Evolution came out soon after The Life I Remember, with Hart agreeing that in the current music climate it is vital for a band to be regular in their output or risk falling quickly from people’s ears.

“It is a good thing to be able to stay in people’s faces,” she nodded. “Logan talks about that all the time, but it was also during the Fear Factory tour we met Max Karon who was their guitar tech, and we became friends with him, and he said he wanted to show us his riffs, so we listened, and they were really, really good so we decided to start writing together. We started as soon as we got home from tour and we all started collaborating together and eventually – he’s in the band now (laughs). It just happened that way I guess. I feel like once we get a roll on with songs we just don’t stop. It becomes habitual until it’s done.”

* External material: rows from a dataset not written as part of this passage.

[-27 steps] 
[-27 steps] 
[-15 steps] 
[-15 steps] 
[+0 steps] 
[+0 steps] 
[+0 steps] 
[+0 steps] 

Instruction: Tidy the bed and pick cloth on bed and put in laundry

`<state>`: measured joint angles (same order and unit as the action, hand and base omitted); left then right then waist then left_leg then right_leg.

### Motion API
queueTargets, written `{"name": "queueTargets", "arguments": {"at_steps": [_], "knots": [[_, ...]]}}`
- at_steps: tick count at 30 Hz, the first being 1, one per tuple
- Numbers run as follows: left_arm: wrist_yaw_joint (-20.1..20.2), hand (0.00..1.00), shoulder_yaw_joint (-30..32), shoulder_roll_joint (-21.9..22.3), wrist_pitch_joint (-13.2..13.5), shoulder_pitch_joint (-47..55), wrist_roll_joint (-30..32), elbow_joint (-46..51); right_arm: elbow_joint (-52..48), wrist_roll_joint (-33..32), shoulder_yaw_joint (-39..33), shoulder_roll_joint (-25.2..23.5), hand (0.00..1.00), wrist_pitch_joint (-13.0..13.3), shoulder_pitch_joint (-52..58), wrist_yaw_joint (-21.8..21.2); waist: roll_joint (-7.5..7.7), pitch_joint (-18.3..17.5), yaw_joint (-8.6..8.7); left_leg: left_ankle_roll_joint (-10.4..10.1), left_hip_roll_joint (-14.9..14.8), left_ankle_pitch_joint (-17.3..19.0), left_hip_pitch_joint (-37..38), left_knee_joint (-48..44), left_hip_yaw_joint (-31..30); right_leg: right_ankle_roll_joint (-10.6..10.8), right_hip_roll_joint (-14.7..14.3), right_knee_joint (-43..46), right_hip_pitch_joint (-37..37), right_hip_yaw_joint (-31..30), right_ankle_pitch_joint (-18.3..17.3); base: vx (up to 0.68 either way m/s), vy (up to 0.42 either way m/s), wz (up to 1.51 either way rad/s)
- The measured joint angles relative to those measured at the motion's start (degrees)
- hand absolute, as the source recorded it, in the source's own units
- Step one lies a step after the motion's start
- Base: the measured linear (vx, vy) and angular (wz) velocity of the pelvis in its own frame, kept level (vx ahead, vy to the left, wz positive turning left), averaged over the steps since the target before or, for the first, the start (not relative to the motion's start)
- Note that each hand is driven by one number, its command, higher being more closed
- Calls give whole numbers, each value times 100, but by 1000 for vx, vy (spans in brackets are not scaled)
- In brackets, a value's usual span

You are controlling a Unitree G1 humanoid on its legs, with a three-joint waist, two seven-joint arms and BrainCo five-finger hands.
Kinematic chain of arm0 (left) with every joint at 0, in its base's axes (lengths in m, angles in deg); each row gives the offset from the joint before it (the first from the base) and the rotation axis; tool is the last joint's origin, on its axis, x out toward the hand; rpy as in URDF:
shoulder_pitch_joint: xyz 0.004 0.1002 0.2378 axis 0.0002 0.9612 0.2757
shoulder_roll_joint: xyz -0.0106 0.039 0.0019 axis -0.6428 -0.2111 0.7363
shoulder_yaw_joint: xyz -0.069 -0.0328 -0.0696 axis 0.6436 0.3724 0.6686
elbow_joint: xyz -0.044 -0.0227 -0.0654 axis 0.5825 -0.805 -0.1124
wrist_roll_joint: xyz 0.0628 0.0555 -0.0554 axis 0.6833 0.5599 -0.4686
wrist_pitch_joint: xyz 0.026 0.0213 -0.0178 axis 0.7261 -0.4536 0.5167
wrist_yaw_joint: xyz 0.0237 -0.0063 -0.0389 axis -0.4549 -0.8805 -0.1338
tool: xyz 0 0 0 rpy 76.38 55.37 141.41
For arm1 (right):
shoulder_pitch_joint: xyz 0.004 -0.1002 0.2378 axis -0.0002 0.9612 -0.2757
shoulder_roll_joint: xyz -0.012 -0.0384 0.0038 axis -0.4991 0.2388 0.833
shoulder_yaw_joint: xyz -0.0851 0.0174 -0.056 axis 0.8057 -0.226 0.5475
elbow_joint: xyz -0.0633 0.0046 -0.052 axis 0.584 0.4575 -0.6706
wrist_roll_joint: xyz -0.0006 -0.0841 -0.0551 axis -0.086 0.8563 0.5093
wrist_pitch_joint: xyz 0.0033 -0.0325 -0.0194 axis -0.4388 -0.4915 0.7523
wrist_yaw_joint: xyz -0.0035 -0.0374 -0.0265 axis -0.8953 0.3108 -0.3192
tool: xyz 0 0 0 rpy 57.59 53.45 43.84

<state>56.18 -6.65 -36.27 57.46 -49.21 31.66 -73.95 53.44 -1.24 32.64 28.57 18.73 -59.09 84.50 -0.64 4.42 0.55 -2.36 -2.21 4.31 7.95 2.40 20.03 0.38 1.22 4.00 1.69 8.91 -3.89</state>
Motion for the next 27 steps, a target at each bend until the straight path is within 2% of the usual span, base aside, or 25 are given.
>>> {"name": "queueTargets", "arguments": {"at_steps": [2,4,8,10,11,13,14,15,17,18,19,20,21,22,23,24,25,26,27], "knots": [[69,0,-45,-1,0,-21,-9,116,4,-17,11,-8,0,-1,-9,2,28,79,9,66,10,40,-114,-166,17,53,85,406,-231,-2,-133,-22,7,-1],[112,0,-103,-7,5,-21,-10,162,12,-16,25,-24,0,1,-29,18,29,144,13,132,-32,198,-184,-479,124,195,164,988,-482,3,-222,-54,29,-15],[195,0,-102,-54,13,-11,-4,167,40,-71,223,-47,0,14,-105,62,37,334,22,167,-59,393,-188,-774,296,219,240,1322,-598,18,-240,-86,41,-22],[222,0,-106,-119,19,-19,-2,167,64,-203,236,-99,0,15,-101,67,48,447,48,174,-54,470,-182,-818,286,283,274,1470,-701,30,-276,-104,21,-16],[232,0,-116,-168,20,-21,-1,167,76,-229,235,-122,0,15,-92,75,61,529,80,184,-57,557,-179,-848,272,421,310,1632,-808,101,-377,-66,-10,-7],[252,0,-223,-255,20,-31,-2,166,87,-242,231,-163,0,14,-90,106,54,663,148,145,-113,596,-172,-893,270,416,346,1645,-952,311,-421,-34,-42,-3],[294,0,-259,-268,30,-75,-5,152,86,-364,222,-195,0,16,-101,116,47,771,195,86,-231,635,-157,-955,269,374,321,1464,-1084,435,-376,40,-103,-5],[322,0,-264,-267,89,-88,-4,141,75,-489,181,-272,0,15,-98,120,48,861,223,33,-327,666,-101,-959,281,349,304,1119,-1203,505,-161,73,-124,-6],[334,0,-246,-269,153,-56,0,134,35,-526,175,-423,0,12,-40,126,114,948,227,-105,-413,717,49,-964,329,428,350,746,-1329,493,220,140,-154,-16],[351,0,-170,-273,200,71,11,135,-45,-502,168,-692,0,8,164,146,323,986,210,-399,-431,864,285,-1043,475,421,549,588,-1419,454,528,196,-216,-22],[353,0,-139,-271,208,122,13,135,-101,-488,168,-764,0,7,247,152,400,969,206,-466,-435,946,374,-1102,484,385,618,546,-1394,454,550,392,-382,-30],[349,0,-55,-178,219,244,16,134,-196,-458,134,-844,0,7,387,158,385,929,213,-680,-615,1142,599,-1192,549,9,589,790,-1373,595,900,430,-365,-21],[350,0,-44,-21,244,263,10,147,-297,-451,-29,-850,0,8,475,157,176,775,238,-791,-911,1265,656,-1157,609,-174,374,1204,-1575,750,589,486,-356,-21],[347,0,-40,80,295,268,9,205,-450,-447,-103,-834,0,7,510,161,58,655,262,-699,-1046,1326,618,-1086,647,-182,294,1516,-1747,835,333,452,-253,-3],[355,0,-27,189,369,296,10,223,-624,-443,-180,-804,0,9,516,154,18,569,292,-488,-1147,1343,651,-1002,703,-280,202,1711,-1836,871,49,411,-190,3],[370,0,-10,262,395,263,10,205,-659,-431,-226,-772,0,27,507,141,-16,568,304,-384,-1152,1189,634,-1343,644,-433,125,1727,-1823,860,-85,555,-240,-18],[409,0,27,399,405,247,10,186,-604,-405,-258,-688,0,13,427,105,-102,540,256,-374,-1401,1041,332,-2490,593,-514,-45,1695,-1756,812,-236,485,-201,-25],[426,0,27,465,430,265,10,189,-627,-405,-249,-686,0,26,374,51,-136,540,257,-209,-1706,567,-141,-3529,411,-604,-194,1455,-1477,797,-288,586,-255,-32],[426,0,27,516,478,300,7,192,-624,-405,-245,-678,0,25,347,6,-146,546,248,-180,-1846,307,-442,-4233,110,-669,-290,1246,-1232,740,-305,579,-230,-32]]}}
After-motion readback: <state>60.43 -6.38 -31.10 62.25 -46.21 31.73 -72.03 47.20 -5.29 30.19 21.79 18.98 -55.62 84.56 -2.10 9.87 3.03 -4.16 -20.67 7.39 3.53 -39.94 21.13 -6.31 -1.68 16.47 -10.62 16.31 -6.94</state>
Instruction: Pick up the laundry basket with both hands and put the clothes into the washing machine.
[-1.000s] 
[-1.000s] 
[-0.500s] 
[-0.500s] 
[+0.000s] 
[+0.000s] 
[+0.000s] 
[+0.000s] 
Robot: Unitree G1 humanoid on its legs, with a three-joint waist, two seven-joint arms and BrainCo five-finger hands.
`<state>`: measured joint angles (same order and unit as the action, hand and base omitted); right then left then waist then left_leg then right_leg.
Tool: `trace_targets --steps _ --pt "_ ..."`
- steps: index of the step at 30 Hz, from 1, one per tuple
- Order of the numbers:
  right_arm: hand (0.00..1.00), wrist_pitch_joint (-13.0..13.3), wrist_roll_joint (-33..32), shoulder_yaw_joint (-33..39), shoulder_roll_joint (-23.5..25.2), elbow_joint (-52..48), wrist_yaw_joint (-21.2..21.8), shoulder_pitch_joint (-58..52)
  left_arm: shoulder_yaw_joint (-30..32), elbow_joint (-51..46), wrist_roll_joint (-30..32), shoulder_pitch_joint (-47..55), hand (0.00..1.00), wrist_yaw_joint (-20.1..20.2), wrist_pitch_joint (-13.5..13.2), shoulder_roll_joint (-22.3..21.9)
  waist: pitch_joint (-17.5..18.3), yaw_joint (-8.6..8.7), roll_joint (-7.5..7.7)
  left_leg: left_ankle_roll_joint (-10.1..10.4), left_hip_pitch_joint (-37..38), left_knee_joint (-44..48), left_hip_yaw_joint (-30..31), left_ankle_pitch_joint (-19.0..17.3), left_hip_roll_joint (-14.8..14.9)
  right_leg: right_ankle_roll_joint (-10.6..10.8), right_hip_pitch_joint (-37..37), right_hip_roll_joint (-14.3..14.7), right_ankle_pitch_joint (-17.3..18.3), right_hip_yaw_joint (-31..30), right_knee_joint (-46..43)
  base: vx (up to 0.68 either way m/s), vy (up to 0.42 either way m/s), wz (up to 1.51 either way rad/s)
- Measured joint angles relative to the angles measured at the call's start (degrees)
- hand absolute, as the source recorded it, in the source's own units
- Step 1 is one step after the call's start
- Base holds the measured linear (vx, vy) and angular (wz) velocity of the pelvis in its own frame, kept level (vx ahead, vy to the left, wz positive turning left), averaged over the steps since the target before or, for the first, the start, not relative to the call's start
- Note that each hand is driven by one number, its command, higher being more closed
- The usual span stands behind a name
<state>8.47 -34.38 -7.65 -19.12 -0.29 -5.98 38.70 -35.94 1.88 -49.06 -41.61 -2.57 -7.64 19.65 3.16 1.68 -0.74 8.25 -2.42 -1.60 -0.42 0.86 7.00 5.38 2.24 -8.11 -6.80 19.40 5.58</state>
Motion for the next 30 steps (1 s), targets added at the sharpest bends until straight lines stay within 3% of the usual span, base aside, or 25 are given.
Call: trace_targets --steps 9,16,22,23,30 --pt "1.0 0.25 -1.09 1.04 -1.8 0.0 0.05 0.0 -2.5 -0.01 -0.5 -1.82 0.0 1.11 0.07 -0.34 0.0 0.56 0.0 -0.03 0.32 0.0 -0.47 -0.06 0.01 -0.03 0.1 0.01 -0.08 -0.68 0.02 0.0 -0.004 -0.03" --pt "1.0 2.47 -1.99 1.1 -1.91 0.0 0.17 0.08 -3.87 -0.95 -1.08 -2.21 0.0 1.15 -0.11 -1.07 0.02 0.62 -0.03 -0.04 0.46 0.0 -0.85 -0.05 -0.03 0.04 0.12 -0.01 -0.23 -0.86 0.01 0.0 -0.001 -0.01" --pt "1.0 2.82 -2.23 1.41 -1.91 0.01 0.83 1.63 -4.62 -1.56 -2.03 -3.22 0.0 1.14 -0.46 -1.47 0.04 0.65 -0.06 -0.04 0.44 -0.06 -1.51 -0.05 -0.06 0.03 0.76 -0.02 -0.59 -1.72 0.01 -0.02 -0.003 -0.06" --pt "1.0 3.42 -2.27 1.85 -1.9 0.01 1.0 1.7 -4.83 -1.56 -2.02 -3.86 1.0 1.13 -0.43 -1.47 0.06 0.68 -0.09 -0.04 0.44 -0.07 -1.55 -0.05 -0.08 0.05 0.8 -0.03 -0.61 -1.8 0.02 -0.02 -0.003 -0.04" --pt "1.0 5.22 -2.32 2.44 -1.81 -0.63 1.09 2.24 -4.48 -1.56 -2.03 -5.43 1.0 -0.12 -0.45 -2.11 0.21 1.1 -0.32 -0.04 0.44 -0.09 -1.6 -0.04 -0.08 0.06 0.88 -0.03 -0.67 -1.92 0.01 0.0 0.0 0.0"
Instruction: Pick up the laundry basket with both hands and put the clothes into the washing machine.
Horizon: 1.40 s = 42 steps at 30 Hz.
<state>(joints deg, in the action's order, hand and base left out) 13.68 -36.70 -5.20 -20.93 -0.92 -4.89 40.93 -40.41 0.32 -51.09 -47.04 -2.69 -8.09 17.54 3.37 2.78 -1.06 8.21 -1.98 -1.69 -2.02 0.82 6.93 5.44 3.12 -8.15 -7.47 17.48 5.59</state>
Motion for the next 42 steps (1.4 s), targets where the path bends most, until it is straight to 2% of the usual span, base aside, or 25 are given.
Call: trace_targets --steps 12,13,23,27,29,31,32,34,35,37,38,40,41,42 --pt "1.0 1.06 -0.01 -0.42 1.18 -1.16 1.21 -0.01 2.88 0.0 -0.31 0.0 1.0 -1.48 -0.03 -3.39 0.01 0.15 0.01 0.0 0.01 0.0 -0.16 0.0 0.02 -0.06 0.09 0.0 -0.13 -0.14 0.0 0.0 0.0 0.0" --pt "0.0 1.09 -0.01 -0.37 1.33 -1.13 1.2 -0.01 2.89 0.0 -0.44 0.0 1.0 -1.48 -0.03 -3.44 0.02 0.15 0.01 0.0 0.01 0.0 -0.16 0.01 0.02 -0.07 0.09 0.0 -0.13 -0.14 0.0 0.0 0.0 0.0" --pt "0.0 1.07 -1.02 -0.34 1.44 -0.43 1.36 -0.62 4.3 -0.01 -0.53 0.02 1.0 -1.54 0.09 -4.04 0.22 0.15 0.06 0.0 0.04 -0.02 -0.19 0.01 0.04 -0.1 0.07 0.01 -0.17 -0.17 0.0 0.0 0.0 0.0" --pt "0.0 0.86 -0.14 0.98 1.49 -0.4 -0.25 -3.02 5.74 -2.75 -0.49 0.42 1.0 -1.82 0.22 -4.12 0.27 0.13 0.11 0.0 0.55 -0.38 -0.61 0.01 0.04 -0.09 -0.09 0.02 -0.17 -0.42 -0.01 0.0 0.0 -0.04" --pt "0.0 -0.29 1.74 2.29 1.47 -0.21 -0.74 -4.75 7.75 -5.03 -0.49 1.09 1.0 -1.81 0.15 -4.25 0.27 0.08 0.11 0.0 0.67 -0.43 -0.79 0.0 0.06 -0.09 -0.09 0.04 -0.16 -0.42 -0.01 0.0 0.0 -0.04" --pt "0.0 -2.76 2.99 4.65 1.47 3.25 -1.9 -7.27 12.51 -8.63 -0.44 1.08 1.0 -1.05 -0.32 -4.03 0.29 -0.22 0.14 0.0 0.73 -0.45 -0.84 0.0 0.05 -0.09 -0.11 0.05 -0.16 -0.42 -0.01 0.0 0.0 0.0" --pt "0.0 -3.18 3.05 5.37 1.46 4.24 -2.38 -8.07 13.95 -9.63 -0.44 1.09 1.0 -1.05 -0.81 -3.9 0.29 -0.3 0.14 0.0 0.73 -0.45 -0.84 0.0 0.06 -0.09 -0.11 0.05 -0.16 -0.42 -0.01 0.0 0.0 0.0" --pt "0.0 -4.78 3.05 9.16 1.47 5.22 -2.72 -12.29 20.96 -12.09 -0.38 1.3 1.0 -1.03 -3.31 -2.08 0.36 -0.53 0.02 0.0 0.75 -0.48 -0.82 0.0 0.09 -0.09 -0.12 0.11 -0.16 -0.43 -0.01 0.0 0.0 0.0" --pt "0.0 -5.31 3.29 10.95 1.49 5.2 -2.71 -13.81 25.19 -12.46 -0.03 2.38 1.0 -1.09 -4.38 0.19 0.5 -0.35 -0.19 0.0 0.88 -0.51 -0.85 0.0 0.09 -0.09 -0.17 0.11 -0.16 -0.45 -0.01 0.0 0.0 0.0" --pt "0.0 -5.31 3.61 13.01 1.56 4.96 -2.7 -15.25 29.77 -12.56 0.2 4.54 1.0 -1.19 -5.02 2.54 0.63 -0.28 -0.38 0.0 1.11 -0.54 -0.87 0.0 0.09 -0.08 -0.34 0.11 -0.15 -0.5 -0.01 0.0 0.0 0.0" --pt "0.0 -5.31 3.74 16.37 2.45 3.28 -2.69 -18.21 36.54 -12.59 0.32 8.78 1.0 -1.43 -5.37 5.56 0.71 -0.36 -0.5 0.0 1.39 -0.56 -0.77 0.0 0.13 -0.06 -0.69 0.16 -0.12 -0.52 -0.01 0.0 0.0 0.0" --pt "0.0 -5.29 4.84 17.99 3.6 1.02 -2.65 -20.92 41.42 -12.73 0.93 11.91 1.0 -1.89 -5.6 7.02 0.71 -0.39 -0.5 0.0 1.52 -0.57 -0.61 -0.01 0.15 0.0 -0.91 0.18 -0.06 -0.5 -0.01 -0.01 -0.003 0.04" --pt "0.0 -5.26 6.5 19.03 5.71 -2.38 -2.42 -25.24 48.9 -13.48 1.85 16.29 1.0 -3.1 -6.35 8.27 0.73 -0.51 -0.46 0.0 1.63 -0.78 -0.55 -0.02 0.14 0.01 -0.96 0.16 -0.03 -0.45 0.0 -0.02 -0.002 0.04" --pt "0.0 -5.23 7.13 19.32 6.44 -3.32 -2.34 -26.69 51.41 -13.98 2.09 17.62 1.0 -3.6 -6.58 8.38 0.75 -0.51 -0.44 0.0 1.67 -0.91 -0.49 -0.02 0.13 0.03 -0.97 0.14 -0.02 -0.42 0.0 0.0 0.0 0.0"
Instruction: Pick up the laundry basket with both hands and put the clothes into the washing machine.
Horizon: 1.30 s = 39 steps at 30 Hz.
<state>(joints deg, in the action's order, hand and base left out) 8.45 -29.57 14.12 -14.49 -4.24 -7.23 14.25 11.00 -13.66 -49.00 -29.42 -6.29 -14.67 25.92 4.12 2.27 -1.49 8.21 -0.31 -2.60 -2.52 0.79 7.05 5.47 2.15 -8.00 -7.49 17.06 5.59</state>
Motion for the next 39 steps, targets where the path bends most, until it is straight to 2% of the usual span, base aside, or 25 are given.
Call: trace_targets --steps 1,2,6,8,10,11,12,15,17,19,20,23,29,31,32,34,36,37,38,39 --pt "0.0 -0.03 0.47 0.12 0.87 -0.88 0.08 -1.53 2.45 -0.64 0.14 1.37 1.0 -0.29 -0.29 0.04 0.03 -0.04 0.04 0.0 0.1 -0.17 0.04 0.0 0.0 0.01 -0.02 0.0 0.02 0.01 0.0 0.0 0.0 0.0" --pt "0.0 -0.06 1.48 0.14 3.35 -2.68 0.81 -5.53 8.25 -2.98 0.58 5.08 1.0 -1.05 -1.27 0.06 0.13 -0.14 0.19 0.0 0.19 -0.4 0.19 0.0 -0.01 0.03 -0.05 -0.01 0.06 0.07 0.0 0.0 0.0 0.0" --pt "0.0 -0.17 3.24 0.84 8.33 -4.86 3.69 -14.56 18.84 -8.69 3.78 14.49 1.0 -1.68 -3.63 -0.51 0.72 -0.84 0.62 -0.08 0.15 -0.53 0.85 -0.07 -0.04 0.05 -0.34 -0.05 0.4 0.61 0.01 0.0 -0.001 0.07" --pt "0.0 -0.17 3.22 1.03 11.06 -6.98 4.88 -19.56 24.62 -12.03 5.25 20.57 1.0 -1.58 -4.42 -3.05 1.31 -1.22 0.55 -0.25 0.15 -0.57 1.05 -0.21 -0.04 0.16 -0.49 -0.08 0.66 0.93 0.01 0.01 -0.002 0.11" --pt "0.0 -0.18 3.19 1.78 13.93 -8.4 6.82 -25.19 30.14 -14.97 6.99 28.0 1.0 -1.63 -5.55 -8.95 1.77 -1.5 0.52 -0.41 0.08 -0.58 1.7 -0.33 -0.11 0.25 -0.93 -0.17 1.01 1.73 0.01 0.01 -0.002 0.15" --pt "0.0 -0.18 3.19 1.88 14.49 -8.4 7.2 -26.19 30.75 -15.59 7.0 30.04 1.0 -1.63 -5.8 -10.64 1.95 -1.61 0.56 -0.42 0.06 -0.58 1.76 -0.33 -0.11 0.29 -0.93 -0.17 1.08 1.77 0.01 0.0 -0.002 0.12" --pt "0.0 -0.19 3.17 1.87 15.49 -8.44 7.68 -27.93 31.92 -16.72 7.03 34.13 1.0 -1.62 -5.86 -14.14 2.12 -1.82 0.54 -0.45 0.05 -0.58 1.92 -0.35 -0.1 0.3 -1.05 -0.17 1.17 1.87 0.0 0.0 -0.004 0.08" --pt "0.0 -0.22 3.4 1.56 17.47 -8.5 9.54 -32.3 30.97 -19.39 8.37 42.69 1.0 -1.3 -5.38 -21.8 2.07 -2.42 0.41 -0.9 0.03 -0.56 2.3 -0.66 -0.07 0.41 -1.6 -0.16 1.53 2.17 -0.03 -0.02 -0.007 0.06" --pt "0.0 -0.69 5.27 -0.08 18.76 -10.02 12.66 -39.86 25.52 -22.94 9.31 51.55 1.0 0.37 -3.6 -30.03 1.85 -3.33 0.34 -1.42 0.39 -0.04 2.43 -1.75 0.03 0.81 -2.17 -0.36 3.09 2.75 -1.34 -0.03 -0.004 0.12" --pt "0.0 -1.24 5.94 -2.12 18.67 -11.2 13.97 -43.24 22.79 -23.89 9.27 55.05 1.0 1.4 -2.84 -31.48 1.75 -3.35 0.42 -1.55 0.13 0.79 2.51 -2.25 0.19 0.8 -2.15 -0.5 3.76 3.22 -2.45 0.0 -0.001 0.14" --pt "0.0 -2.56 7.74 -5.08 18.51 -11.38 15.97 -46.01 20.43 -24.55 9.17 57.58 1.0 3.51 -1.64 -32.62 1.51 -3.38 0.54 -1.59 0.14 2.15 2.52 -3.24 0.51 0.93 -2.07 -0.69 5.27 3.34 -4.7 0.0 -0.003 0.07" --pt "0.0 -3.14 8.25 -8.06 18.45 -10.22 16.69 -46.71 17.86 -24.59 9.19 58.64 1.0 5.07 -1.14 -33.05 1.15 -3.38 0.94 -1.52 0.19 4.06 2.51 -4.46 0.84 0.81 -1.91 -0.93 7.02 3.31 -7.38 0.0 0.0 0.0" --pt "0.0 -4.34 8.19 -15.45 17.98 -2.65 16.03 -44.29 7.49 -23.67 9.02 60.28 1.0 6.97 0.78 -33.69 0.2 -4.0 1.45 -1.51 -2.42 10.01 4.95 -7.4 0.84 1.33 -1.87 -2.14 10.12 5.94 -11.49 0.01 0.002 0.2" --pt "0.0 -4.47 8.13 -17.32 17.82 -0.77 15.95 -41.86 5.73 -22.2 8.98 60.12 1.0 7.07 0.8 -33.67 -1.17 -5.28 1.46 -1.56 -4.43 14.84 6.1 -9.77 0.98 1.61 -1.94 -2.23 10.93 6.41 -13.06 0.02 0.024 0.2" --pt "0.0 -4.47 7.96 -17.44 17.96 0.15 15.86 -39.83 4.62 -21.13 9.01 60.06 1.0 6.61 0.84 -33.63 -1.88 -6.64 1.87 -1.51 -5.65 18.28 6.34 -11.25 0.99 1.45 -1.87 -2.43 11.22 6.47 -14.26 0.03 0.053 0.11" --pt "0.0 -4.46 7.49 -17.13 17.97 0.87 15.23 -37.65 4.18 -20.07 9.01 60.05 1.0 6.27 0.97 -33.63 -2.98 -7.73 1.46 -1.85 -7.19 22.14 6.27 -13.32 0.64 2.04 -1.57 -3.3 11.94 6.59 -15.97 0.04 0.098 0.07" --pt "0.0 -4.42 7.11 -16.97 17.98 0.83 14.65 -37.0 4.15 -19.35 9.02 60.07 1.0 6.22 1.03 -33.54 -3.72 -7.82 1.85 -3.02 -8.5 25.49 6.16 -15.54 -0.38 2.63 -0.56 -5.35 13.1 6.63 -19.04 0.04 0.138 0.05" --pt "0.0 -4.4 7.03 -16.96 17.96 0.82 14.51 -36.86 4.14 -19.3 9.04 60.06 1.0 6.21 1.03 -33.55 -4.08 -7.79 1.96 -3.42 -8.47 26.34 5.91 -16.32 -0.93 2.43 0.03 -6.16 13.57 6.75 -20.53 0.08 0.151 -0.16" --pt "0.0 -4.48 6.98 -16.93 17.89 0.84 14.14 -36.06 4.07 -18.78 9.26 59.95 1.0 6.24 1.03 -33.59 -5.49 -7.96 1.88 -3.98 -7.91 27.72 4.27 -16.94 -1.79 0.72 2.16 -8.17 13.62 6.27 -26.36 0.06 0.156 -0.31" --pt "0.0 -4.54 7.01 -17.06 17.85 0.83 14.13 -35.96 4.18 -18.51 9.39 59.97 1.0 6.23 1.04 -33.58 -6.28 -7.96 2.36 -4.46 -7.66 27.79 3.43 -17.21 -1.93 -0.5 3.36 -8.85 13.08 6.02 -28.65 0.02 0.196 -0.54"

The addition of Karon on guitar also opened up exciting new musical pores for the band, with Hart saying part of the evolution experienced on Evolution will continue.

“Max coming in has changed things a lot,” she affirmed, “because he brought with him all of his influences which is stuff like Meshuggah and a more proggy aspect as well but it has also combined with his Machine Head elements so the sound we have now is a reflection of all of that mixed together and I feel it makes us so much more different and stronger. The first album had a lot of verse/chorus/verse/chorus but on this one, some songs go off in their direction and don’t have that structure. We’re pretty excited about where it will lead.”